Needed from the data below: every line from the one with "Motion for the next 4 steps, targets" up to and including the one with "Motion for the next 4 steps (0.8", repeated exactly and with nothing else.

----- Input -----

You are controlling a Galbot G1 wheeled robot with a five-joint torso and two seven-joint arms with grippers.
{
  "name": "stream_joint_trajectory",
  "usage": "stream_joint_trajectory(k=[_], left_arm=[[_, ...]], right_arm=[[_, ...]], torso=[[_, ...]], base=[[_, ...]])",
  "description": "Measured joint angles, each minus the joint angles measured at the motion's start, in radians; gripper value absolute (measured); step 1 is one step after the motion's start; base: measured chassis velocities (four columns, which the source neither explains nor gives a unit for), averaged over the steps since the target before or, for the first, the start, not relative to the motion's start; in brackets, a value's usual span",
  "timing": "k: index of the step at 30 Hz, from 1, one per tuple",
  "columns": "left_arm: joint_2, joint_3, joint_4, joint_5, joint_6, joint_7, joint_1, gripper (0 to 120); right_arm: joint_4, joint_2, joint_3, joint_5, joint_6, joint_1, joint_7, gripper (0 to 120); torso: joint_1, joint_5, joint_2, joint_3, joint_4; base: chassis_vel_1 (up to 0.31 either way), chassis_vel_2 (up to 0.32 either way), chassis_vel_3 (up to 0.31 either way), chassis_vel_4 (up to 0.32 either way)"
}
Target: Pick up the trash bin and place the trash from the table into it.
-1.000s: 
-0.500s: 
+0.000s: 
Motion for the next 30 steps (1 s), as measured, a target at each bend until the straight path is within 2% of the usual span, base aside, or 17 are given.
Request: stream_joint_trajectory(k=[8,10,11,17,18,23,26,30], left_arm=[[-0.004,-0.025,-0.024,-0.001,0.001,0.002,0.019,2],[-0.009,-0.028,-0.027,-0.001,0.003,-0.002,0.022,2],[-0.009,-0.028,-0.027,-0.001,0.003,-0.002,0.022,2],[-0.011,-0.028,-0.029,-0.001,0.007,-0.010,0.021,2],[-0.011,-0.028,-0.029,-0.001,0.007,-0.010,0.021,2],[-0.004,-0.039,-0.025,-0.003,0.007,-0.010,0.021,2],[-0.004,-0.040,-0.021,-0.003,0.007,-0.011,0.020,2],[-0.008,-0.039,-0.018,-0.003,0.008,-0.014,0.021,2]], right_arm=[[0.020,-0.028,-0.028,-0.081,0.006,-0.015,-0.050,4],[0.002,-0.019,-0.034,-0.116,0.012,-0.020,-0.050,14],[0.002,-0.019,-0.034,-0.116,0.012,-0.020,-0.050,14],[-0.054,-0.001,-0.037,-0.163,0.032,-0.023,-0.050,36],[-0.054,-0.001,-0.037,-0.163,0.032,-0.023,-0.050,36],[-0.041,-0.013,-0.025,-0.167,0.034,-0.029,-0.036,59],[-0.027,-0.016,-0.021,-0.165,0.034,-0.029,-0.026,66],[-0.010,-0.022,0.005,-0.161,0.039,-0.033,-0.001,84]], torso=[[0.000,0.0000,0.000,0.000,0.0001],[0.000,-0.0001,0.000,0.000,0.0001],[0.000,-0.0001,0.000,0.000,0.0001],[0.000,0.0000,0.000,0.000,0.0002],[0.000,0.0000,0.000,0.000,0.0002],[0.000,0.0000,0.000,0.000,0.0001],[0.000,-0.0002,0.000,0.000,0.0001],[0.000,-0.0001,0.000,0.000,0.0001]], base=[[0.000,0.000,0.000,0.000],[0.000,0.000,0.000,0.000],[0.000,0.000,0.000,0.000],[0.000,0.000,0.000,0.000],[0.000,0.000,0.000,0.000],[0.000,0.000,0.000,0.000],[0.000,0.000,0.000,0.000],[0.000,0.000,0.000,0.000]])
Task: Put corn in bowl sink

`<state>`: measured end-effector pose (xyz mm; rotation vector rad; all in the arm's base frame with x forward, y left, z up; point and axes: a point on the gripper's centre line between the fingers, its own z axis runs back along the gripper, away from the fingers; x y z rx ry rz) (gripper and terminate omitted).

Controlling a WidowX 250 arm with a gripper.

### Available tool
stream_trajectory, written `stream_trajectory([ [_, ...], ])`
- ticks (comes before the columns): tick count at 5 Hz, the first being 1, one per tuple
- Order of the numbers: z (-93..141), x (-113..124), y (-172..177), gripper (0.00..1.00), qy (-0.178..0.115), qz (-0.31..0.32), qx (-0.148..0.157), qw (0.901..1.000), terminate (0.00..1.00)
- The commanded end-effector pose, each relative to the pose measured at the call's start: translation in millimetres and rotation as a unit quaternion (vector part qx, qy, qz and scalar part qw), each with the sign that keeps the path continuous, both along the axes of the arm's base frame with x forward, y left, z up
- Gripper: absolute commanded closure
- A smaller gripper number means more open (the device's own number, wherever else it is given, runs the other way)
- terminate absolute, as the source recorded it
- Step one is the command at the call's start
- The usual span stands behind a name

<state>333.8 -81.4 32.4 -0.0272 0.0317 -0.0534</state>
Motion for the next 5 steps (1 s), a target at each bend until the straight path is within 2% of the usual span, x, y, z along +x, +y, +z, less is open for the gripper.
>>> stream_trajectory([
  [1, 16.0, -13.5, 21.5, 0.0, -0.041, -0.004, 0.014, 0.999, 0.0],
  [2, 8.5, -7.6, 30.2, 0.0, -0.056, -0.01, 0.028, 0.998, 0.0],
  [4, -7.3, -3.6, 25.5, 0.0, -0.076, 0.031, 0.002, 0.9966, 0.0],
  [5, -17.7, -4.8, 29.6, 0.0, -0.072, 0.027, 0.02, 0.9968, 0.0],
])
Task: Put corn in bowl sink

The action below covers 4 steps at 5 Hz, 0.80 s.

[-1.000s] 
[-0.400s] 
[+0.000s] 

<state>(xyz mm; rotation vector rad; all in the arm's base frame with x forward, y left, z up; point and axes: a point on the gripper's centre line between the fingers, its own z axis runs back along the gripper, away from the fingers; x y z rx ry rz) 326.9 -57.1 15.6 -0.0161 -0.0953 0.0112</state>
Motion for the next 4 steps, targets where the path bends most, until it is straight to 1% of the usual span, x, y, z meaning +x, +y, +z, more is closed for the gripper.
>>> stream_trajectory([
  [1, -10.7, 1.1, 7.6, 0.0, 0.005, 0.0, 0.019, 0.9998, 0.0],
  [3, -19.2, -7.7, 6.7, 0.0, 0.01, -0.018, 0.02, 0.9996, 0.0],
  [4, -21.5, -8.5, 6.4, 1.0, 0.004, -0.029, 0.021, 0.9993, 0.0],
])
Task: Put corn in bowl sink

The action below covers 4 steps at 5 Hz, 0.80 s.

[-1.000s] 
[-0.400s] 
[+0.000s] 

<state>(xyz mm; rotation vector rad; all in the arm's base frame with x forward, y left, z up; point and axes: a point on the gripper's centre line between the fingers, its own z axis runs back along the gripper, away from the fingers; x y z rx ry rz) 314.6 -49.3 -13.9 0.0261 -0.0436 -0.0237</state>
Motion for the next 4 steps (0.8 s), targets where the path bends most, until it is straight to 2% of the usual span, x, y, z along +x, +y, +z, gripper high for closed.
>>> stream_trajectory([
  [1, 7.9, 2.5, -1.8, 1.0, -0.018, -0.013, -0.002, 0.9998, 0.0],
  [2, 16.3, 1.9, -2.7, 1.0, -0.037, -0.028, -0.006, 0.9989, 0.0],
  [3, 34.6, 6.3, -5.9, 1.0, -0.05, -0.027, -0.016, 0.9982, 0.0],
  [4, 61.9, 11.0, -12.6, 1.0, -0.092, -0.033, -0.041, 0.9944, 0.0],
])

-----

Output of the task:
Motion for the next 4 steps, targets where the path bends most, until it is straight to 1% of the usual span, x, y, z meaning +x, +y, +z, more is closed for the gripper.
>>> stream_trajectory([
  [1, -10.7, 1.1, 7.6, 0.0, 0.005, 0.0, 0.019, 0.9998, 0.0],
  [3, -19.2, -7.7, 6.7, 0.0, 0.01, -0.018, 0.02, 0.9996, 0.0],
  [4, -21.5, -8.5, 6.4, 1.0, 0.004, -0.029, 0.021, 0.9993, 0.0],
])
Task: Put corn in bowl sink

The action below covers 4 steps at 5 Hz, 0.80 s.

[-1.000s] 
[-0.400s] 
[+0.000s] 

<state>(xyz mm; rotation vector rad; all in the arm's base frame with x forward, y left, z up; point and axes: a point on the gripper's centre line between the fingers, its own z axis runs back along the gripper, away from the fingers; x y z rx ry rz) 314.6 -49.3 -13.9 0.0261 -0.0436 -0.0237</state>
Motion for the next 4 steps (0.8 s), targets where the path bends most, until it is straight to 2% of the usual span, x, y, z along +x, +y, +z, gripper high for closed.

That brings the answer to completion.